Enhanced mechanical endurance and power conversion efficiency in flexible Cu2ZnSnS4 solar cells using ZnO/Ag-Ag2O/ZnO film

Abstract

Cu2ZnSnS4 (CZTS) solar cells occupy an important direction in the field of clean energy research due to their environmental friendliness, low cost, and industrial technology compatibility. The complex and variable usage environment also accelerates the development of flexible CZTS solar cells. However, the inferior flexibility of ITO films limited their development. ZnO/Ag/ZnO (ZAZ) films are potential choices for transparent conductive layers of CZTS solar cells due to their high transmittance, conductivity, and flexibility. To further enhance the photovoltaic performance and mechanical durability of ZAZ films and solar cells, Ag2O was introduced into ZAZ film by magnetron sputtering.
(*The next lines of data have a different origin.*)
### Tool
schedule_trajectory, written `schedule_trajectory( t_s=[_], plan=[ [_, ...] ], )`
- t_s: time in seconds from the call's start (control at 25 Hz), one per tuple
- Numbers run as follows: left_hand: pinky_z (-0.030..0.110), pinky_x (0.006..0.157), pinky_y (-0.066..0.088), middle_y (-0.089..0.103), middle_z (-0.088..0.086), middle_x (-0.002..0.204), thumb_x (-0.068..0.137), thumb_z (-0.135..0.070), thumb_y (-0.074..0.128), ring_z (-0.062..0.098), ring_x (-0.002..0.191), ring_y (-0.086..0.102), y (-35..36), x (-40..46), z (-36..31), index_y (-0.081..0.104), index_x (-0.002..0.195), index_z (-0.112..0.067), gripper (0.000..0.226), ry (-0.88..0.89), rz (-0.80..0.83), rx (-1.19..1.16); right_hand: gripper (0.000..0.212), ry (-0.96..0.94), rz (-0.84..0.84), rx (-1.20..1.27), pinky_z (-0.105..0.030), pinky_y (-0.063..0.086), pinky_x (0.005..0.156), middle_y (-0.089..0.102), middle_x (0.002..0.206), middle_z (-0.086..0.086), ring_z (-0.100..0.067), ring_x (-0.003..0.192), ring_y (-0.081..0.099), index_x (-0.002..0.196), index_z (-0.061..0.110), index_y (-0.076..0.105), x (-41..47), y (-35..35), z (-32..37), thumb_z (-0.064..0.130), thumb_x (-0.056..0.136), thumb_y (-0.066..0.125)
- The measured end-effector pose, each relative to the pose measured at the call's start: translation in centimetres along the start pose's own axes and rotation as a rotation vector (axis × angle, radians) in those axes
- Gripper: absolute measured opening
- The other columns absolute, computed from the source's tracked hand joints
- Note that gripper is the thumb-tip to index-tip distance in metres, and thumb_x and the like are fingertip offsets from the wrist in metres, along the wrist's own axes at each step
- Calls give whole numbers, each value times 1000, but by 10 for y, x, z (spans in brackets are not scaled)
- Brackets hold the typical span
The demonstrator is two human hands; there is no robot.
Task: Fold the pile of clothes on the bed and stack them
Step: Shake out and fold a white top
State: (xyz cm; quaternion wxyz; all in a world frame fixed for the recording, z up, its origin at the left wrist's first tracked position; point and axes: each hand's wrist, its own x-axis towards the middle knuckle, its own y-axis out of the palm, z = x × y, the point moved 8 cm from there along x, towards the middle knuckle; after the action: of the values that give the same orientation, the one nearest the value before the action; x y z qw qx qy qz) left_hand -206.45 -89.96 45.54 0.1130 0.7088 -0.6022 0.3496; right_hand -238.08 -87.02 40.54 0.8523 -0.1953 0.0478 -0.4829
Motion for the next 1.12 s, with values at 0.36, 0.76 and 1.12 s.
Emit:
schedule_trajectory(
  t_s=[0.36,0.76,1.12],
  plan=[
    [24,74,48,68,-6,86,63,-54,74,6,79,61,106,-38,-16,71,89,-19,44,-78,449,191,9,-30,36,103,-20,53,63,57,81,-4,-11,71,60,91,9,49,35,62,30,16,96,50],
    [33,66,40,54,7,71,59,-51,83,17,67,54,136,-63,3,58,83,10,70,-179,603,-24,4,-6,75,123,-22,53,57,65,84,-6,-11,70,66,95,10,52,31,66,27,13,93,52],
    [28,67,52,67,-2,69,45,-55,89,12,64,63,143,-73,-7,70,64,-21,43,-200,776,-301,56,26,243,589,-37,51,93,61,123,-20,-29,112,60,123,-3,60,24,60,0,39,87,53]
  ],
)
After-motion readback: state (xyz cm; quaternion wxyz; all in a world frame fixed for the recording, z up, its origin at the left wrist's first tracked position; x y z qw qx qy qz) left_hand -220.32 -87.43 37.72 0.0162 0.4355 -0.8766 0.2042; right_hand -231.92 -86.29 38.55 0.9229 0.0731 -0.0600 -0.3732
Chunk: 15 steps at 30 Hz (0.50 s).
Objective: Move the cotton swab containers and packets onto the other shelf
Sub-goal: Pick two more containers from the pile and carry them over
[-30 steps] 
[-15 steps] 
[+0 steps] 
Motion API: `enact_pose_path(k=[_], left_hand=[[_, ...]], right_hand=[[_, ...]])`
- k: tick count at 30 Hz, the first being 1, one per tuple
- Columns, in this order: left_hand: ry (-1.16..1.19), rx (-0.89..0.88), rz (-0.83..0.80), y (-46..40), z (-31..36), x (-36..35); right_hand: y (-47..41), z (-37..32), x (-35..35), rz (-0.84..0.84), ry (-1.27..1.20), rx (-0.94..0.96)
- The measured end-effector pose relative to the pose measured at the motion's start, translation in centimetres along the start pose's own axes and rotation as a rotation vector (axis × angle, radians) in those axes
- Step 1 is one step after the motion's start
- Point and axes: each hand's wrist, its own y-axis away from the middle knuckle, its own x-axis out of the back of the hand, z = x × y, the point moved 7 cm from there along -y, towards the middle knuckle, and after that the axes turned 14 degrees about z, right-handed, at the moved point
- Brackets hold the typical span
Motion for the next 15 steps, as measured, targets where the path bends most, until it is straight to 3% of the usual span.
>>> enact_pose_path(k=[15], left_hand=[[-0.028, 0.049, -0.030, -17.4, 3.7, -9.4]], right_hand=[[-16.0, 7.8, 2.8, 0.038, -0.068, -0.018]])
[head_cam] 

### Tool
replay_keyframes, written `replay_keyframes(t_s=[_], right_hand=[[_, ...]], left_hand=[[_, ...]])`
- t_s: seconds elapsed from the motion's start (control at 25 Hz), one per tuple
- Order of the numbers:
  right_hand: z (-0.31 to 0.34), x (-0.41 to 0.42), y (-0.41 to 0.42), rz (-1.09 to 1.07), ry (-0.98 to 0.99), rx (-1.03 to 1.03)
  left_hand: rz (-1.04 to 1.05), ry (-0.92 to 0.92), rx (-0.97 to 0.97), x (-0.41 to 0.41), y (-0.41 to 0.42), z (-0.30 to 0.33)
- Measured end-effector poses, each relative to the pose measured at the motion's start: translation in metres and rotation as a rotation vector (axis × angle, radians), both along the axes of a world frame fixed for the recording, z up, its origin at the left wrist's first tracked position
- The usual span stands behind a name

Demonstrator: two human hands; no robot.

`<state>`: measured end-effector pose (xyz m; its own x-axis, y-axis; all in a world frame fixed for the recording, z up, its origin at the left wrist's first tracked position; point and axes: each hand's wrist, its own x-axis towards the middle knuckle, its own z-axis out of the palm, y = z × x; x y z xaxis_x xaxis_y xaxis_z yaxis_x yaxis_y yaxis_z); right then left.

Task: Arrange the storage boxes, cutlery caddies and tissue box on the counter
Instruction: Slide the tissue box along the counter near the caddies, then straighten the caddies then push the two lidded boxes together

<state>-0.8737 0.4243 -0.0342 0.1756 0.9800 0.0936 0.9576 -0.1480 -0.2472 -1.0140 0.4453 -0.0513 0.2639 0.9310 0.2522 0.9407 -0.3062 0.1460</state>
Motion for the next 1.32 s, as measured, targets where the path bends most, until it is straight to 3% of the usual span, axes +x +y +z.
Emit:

An ultra-high average transmittance of 96.6% in 400-800nm was achieved for ZnO/Ag-Ag2O/ZnO (ZAAZ) films at Ag2O sputtering power of 40W, which was attributed to the fact that Ag2O effectively inhibited the growth of 3D islands of Ag film, and formed a more uniform Ag film. ZAAZ films offered a superior figure of merit value of 0.1041 Ω-1. The power conversion efficiency (PCE) of ZAAZ solar cells was 6.94%, higher than that of ZAZ solar cells (6.69%). Remarkably, the PCE of ZAAZ solar cells was 7.9% higher than that of ZAZ solar cells after 1,000 bending cycles. Therefore, Therefore, this approach may provide a promising way to improve the photovoltaic performance and mechanical durability of flexible solar cells.